I prigionieri dimostrano addirittura ostilità verso l'uomo libero che cerca di convincerli ad andarsene: non vogliono certo affrontare la possibilità che la loro idea di realtà sia condizionata. In più, i prigionieri hanno paura di diventare ciechi, cioè di non essere più in grado di vedere la sola realtà che hanno mai conosciuto, qualora andassero via da lì. Come Platone ci spiega, «le persone direbbero di lui che è andato in superficie e vi è tornato senza occhi; e che sarebbe stato meglio non pensare di salire nemmeno; e se qualcuno provasse a liberare qualcun altro per condurlo verso la luce, gli altri metterebbero a morte il liberatore.»

I prigionieri ucciderebbero, piuttosto di permettere a qualcuno di portarli fuori dalla caverna. Lotterebbero per poter stare nella caverna, perché è l'unico mondo che conoscono, quello dove si sentono veramente sicuri. Nel film, Cypher uccide diverse persone nel suo ritornare in Matrix (la caverna).

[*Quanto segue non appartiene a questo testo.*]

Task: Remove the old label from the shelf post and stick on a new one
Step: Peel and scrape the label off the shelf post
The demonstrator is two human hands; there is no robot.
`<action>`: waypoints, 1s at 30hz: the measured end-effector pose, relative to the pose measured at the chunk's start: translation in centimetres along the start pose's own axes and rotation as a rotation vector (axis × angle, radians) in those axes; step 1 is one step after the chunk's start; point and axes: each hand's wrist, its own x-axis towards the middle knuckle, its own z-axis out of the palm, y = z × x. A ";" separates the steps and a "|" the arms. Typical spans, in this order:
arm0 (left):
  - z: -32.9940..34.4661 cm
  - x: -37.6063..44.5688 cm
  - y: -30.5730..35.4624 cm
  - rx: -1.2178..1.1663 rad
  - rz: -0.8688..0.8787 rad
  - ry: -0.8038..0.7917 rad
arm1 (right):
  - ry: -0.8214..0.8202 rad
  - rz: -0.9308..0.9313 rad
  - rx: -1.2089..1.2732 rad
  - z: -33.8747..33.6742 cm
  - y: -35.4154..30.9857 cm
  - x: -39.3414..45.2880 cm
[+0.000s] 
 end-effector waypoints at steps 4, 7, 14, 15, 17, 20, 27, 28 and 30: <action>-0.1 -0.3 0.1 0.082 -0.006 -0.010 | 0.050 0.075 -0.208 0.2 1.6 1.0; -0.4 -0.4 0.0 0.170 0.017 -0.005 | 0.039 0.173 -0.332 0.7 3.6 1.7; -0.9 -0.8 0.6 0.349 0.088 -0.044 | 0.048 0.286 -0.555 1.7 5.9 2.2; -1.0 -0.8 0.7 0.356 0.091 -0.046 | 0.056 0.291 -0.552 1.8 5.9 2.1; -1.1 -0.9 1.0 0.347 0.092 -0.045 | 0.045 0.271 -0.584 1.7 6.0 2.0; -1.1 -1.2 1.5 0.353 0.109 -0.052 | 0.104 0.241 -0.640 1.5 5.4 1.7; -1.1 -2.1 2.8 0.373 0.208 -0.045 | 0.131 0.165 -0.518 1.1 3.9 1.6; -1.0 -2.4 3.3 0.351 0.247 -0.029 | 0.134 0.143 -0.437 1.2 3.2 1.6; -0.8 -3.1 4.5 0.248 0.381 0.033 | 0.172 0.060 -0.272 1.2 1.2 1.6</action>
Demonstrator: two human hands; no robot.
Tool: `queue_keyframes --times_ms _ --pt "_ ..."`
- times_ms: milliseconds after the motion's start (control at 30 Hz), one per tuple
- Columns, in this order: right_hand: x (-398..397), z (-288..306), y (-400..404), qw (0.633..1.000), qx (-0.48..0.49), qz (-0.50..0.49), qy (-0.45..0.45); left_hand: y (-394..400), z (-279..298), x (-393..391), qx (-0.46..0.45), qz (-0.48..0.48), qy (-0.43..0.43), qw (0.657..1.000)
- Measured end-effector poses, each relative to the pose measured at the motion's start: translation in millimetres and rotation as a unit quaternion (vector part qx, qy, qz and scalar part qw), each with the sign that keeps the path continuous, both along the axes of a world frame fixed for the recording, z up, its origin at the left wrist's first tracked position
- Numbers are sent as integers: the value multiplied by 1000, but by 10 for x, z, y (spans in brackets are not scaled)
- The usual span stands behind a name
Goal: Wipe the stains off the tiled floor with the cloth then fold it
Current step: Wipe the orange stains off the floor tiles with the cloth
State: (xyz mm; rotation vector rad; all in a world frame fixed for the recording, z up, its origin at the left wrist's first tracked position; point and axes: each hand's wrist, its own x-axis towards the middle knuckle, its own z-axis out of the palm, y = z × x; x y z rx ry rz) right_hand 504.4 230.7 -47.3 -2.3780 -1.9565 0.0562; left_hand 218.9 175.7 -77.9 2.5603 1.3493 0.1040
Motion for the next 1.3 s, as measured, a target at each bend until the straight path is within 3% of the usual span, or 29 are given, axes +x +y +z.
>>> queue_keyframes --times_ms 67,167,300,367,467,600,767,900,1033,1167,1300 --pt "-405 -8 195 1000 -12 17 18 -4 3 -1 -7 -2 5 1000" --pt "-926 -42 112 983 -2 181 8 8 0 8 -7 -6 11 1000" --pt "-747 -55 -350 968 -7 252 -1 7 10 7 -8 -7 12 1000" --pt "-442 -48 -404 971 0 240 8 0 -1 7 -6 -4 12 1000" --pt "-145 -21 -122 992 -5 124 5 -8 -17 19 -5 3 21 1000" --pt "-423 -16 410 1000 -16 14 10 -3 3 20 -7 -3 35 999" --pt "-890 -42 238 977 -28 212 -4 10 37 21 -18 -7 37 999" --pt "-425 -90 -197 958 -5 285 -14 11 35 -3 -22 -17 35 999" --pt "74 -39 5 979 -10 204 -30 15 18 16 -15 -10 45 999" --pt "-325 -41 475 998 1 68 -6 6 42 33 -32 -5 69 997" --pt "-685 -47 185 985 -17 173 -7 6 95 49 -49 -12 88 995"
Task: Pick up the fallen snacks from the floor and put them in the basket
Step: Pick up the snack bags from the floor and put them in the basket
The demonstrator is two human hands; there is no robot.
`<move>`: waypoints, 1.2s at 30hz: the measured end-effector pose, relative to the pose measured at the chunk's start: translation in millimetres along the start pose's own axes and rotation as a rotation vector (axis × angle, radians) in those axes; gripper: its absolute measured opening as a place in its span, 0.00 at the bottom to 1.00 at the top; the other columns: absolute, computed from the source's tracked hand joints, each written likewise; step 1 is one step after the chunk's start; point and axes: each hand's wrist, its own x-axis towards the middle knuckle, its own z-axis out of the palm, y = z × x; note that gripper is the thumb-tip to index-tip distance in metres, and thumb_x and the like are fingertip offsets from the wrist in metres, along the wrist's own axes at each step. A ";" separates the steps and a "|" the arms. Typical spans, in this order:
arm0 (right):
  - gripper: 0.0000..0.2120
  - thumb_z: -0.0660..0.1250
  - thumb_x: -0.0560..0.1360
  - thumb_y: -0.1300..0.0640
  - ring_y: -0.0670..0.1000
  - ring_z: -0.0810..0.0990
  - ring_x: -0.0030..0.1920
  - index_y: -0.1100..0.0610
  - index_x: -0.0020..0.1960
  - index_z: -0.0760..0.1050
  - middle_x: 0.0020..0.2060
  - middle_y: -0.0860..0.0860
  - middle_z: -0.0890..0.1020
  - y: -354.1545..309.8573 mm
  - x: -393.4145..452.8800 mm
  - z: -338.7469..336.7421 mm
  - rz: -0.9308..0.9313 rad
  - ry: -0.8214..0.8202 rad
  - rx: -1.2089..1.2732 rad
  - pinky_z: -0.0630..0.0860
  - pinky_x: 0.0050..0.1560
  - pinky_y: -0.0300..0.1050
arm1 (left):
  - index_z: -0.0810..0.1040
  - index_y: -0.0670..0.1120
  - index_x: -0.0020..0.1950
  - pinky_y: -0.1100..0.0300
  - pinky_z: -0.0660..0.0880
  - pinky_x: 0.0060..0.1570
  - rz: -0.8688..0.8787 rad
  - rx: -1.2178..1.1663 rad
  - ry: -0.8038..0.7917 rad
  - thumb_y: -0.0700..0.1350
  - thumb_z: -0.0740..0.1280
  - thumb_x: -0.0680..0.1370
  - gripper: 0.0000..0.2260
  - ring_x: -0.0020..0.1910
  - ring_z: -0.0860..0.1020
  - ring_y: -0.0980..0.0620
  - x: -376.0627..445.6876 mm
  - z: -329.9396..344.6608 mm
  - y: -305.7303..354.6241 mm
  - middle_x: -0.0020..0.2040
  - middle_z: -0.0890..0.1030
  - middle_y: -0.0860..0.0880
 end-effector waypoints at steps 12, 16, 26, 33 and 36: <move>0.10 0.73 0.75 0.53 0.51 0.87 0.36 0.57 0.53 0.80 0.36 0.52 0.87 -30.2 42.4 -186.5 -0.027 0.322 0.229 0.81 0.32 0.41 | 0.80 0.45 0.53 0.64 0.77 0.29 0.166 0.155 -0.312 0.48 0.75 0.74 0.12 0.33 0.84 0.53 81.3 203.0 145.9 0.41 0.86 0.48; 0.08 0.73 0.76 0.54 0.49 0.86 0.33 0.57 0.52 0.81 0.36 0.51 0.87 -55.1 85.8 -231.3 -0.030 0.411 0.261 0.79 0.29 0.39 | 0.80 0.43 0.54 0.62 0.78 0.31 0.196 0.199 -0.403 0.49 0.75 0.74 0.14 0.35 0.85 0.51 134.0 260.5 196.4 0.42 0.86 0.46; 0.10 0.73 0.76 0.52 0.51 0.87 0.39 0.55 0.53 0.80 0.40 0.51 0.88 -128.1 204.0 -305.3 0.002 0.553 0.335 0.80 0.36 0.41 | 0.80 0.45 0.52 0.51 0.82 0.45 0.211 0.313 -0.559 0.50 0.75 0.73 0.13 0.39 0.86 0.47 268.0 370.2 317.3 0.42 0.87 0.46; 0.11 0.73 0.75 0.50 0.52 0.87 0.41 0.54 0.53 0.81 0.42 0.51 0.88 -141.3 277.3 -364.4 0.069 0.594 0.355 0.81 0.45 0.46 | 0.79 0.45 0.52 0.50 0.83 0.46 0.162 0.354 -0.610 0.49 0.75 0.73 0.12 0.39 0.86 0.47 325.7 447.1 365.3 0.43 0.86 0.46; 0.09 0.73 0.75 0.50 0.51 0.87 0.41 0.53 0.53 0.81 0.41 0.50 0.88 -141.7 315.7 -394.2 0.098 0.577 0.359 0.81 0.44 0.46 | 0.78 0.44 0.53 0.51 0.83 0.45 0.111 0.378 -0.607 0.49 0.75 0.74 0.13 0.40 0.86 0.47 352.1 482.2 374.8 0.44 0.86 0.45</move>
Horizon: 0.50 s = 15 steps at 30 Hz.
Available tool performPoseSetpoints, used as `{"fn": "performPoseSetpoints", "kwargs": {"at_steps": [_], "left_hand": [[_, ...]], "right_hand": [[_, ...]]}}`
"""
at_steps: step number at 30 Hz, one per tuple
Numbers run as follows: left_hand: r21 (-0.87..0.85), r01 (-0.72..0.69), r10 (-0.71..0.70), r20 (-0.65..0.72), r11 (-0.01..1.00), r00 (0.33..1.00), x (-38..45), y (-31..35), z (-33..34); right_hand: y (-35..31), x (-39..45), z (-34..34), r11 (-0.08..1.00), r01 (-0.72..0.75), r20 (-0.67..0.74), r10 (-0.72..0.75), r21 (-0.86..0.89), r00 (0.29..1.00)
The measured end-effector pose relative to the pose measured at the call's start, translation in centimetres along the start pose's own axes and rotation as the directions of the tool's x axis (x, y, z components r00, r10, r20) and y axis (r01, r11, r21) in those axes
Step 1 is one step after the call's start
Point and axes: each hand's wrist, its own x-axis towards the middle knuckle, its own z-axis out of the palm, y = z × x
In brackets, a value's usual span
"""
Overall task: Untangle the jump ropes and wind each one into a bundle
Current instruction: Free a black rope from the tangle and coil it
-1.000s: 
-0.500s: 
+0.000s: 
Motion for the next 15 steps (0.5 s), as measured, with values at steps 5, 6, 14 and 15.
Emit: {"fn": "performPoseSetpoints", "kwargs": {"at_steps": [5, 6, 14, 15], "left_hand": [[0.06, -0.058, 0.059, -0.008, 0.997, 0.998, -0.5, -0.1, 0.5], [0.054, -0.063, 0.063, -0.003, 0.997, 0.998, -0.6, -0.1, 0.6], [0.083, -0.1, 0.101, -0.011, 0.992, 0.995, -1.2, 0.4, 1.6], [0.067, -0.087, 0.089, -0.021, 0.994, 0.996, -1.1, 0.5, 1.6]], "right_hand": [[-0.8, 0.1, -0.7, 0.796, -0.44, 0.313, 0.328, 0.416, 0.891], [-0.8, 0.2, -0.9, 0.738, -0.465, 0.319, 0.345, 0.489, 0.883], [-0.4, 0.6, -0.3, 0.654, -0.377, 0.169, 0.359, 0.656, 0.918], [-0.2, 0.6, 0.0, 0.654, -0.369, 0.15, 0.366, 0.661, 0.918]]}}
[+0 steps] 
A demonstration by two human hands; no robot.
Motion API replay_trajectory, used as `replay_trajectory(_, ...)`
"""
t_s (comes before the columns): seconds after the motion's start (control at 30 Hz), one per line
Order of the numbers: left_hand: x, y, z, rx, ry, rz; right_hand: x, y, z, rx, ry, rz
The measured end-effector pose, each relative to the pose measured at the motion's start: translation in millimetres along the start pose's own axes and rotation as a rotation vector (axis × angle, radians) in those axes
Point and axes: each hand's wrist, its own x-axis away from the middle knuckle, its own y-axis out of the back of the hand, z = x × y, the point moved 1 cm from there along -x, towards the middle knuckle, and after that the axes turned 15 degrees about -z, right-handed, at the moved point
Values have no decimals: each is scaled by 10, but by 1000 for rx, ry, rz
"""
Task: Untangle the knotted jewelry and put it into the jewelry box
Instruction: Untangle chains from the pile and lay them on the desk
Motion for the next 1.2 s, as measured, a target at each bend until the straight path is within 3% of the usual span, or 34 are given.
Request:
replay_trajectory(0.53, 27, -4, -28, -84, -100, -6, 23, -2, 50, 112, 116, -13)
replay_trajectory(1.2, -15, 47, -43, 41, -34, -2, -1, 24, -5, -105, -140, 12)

Morpheus dice a Neo la stessa cosa degli umani ancora collegati (o intrappolati) nel mondo di Matrix. «Devi capire, molte di queste persone non sono pronte ad essere scollegate [portate fuori con la forza da Matrix]. E molte di loro sono tanto inerti, tanto terribilmente dipendenti dal sistema per cui hanno sempre lottato.»

Il ruolo della società nelle nostre vite

In definitiva, il mito della caverna di Platone suggerisce notevoli elementi filosofici, ma soprattutto sviluppa l'argomento del ruolo della società nelle nostre vite.
In un certo senso, siamo tutti influenzati dai pensieri e dalle azioni degli altri; cionondimeno, abbiamo la possibilità di giungere alle nostre personali conclusioni, e fare infine le nostre scelte liberi da condizionamenti.

Come Trinity dice a Neo, «Matrix non ti può dire chi sei.» La società non ti può dire chi sei. Solo essendo abbastanza coraggiosi da prendere la pillola rossa, noi compiamo il primo passo verso la nostra personale indipendenza, esattamente come Neo e l'uomo liberato di Platone.